YOUR INSTRUCTIONS.
Start with the first line of the material. Repeat each line exactly through the one that contains "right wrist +".

PROVIDED DATA.
--- START ---

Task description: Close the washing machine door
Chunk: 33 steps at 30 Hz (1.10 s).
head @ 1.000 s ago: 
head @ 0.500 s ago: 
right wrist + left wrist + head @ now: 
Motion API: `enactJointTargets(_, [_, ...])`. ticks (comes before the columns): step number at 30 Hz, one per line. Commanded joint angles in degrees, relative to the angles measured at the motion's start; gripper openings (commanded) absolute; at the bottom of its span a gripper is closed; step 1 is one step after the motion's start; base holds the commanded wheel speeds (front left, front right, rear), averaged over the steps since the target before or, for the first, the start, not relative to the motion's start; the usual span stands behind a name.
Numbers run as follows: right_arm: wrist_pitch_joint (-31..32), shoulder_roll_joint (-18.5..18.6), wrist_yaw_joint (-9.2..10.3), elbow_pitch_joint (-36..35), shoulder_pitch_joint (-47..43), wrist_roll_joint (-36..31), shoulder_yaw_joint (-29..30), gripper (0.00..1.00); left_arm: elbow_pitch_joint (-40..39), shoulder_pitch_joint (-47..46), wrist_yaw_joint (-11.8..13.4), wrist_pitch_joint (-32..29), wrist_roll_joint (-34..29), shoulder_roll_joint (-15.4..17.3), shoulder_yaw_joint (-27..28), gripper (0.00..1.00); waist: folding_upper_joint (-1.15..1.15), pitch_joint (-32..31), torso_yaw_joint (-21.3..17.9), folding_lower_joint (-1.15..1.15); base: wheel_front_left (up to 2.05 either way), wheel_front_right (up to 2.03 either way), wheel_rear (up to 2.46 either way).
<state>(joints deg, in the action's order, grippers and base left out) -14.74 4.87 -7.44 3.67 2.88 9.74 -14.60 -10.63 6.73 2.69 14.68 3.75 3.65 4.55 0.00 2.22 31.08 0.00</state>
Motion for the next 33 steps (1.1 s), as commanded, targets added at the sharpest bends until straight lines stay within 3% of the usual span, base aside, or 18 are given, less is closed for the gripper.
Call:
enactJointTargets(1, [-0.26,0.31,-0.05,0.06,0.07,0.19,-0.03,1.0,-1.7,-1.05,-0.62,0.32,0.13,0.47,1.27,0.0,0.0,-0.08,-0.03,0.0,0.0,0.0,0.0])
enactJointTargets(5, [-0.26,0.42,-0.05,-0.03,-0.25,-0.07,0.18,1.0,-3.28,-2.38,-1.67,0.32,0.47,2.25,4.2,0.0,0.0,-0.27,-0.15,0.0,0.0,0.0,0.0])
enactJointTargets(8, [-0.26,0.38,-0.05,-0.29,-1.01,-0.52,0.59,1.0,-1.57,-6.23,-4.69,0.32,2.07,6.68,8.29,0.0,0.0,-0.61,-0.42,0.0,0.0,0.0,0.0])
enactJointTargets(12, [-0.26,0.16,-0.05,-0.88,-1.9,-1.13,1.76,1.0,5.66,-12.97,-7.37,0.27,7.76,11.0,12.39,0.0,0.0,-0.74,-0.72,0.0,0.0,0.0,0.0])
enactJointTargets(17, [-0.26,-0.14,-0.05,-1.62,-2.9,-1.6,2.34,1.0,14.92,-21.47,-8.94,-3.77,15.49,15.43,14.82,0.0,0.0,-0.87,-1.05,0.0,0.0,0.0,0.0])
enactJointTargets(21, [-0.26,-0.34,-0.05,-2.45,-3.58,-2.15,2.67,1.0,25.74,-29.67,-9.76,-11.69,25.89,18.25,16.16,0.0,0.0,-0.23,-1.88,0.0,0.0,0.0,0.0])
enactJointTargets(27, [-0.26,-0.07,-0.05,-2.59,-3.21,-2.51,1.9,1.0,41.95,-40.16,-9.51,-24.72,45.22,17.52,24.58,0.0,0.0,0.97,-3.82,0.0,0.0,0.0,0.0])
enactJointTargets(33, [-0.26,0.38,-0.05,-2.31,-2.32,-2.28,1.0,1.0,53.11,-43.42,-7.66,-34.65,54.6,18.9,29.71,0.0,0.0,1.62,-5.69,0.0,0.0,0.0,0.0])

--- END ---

ANSWER SECTION.
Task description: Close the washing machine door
Chunk: 33 steps at 30 Hz (1.10 s).
head @ 1.000 s ago: 
head @ 0.500 s ago: 
right wrist + left wrist + head @ now: 

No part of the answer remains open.